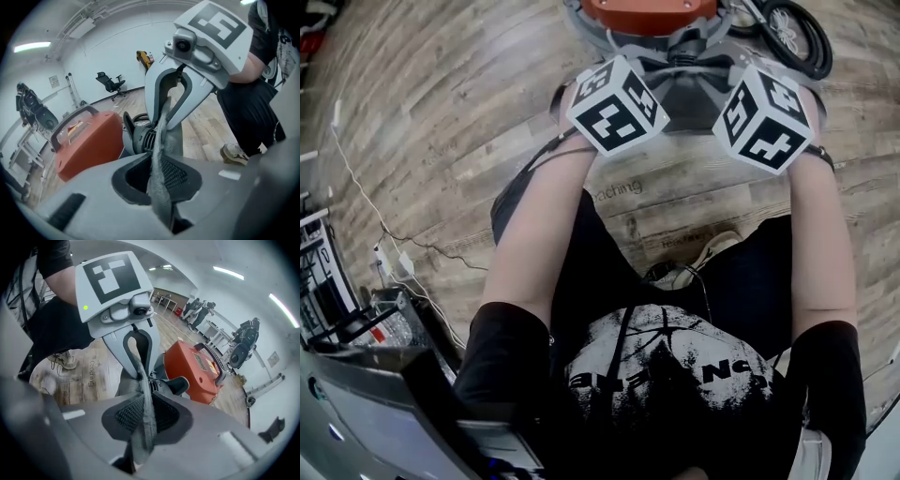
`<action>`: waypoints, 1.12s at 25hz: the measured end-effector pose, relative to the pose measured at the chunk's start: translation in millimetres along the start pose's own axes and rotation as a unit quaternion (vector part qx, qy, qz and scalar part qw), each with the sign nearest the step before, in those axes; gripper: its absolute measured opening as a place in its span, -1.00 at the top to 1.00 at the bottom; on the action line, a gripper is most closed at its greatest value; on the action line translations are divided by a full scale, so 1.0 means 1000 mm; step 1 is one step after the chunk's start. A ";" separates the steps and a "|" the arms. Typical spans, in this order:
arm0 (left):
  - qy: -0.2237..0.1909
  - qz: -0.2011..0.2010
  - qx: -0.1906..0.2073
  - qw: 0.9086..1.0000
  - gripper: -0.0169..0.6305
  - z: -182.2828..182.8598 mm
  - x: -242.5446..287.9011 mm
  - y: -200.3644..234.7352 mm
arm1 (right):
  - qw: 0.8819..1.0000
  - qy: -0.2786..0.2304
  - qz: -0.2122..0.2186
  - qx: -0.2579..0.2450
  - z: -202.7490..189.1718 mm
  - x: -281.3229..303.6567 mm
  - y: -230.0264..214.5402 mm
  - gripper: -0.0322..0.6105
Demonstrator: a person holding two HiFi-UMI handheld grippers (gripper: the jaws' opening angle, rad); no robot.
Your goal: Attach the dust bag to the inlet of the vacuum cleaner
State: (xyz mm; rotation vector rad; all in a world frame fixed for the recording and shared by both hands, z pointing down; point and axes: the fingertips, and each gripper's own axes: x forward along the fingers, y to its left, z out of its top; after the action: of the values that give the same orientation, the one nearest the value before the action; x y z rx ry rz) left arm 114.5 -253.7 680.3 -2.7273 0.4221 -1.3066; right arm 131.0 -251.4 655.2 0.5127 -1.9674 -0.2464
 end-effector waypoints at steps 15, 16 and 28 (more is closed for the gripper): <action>-0.032 0.018 0.032 0.999 0.79 0.021 0.001 -0.003 | 0.999 0.008 -0.013 0.036 -0.029 0.007 -0.002 0.71; -0.035 0.021 0.030 0.999 0.76 0.021 0.000 -0.002 | 0.999 0.006 -0.015 0.038 -0.028 0.007 -0.003 0.69; -0.120 0.048 -0.011 0.992 0.08 0.032 -0.046 -0.002 | 0.988 -0.134 0.003 0.070 0.013 -0.039 -0.010 -0.06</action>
State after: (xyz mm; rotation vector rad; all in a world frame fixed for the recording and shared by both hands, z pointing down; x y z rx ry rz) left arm 112.2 -240.5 626.2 -2.7964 0.5380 -0.9404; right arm 136.2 -243.3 613.4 0.5886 -2.2593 -0.1810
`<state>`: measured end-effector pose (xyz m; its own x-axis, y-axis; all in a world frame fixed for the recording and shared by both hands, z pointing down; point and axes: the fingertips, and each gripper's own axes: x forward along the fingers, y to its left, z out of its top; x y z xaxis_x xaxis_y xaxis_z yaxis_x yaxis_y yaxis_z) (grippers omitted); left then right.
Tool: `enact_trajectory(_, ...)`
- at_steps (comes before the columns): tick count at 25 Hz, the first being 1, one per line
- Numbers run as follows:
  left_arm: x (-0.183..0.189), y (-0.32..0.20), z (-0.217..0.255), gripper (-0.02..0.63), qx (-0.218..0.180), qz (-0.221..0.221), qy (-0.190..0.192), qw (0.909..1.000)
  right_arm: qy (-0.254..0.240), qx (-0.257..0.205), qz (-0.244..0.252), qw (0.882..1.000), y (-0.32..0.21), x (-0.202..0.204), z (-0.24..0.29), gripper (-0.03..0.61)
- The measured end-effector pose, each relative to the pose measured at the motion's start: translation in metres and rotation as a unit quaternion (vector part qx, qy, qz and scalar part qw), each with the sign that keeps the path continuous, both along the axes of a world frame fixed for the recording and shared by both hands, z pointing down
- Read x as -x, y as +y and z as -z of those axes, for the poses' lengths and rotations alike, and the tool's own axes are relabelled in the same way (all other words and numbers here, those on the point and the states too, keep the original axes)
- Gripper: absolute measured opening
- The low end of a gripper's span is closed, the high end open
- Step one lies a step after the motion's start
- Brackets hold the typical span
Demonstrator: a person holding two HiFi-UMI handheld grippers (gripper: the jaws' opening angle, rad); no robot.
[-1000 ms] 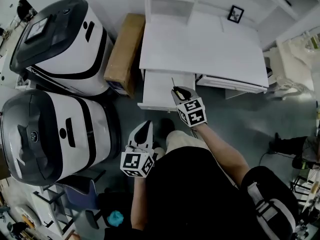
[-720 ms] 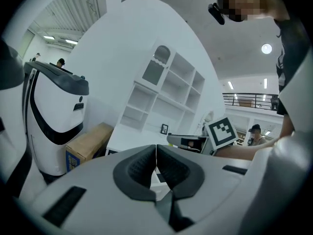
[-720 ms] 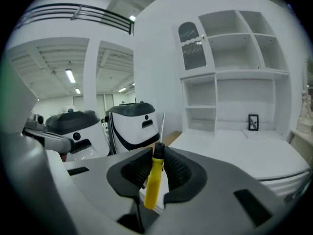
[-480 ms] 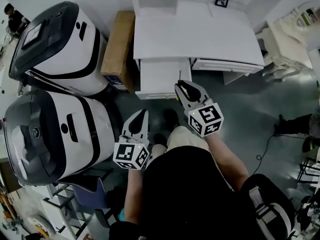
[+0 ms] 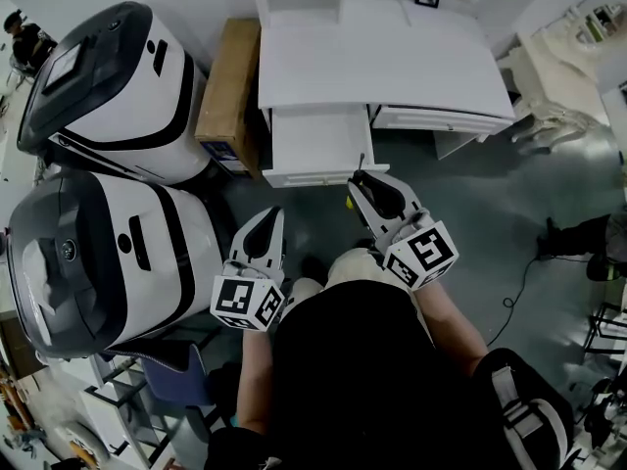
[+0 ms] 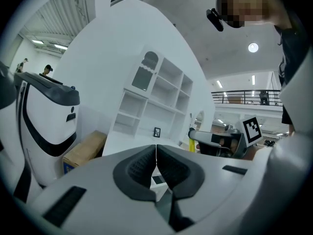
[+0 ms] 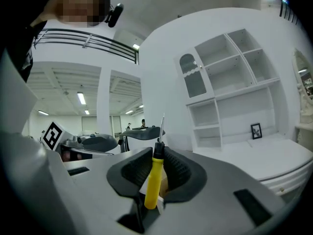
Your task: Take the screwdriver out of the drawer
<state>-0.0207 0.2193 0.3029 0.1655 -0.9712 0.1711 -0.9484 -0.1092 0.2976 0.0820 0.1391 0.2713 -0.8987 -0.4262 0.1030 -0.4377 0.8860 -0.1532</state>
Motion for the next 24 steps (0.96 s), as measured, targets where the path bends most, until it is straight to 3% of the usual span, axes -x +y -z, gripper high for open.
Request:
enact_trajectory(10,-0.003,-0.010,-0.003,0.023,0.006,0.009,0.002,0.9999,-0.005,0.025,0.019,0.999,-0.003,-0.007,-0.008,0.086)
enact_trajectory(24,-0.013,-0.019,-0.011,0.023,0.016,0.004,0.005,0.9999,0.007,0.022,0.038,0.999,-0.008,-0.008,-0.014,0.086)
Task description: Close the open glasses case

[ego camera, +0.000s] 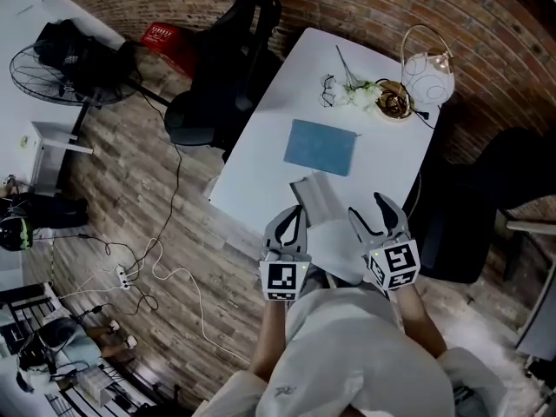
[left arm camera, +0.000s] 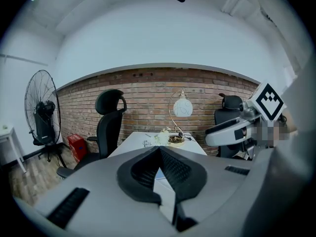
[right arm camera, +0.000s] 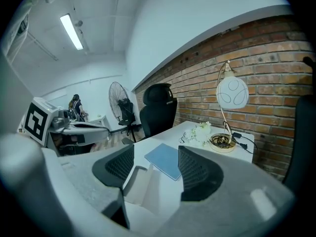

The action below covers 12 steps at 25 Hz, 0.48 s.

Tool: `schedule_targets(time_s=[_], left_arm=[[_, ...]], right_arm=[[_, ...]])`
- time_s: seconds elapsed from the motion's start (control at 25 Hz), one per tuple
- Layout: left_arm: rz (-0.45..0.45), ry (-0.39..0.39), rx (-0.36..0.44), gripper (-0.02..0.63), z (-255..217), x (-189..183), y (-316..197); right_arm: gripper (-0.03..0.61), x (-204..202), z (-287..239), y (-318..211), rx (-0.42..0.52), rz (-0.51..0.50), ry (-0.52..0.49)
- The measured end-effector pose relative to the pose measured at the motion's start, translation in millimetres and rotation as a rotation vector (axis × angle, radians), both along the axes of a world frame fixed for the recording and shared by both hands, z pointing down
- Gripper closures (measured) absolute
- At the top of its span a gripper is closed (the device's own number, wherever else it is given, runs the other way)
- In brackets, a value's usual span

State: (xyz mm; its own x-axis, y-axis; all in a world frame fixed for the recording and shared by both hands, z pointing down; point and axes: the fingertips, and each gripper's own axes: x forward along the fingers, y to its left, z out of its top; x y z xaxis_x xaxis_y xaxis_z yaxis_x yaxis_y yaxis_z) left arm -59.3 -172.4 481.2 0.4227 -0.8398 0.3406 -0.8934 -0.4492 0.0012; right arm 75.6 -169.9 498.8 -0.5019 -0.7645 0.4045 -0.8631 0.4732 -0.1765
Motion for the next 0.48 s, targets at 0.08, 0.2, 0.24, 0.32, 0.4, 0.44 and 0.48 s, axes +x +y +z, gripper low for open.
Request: schedule_targets(time_s=[0.08,0.2,0.24,0.32,0.4,0.44,0.48], left_arm=[[0.013,0.003,-0.018,0.609,9,-2,-3],[0.031,0.008,-0.04,0.609,21,-3,-7],[0.037,0.008,-0.046,0.609,24,-3,-9],[0.049,0.009,-0.06,0.609,31,-2,-12],[0.06,0.011,-0.075,0.609,38,-2,-13],[0.064,0.011,-0.083,0.609,41,-2,-13],[0.07,0.012,-0.092,0.609,44,-1,-12]], right_arm=[[0.298,-3,7,-1,-0.016,0.009,0.009],[0.298,-5,17,-3,-0.036,0.024,0.017],[0.298,-6,21,-4,-0.042,0.029,0.019],[0.298,-7,28,-5,-0.057,0.038,0.024],[0.298,-8,34,-6,-0.075,0.044,0.03],[0.298,-9,38,-6,-0.084,0.046,0.033],[0.298,-9,41,-5,-0.093,0.048,0.037]])
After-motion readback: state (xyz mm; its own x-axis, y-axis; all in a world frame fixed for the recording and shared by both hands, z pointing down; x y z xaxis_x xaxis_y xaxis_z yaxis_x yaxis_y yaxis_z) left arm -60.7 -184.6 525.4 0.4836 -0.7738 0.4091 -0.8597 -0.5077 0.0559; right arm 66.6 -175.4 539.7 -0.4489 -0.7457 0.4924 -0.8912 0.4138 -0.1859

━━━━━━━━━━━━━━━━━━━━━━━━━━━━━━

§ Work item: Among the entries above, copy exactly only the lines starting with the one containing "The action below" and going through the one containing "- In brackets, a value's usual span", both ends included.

§ The completed task:
The action below covers 12 steps at 25 Hz, 0.48 s.

Tool: `schedule_targets(time_s=[_], left_arm=[[_, ...]], right_arm=[[_, ...]])`
- time_s: seconds elapsed from the motion's start (control at 25 Hz), one per tuple
- Layout: left_arm: rz (-0.45..0.45), ry (-0.39..0.39), rx (-0.36..0.44), gripper (-0.02..0.63), z (-255..217), x (-189..183), y (-316..197); right_arm: gripper (-0.03..0.61), x (-204..202), z (-287..239), y (-318..211), rx (-0.42..0.52), rz (-0.51..0.50), ry (-0.52..0.49)
- The measured end-effector pose relative to the pose measured at the motion's start, translation in millimetres and rotation as a rotation vector (axis × angle, radians), both along the axes of a world frame fixed for the recording and shared by both hands, z pointing down
- Gripper closures (measured) absolute
- At the top of its span a gripper is closed (the device's own number, wherever else it is given, runs the other way)
- In brackets, a value's usual span

Output is finished, and nothing else is required.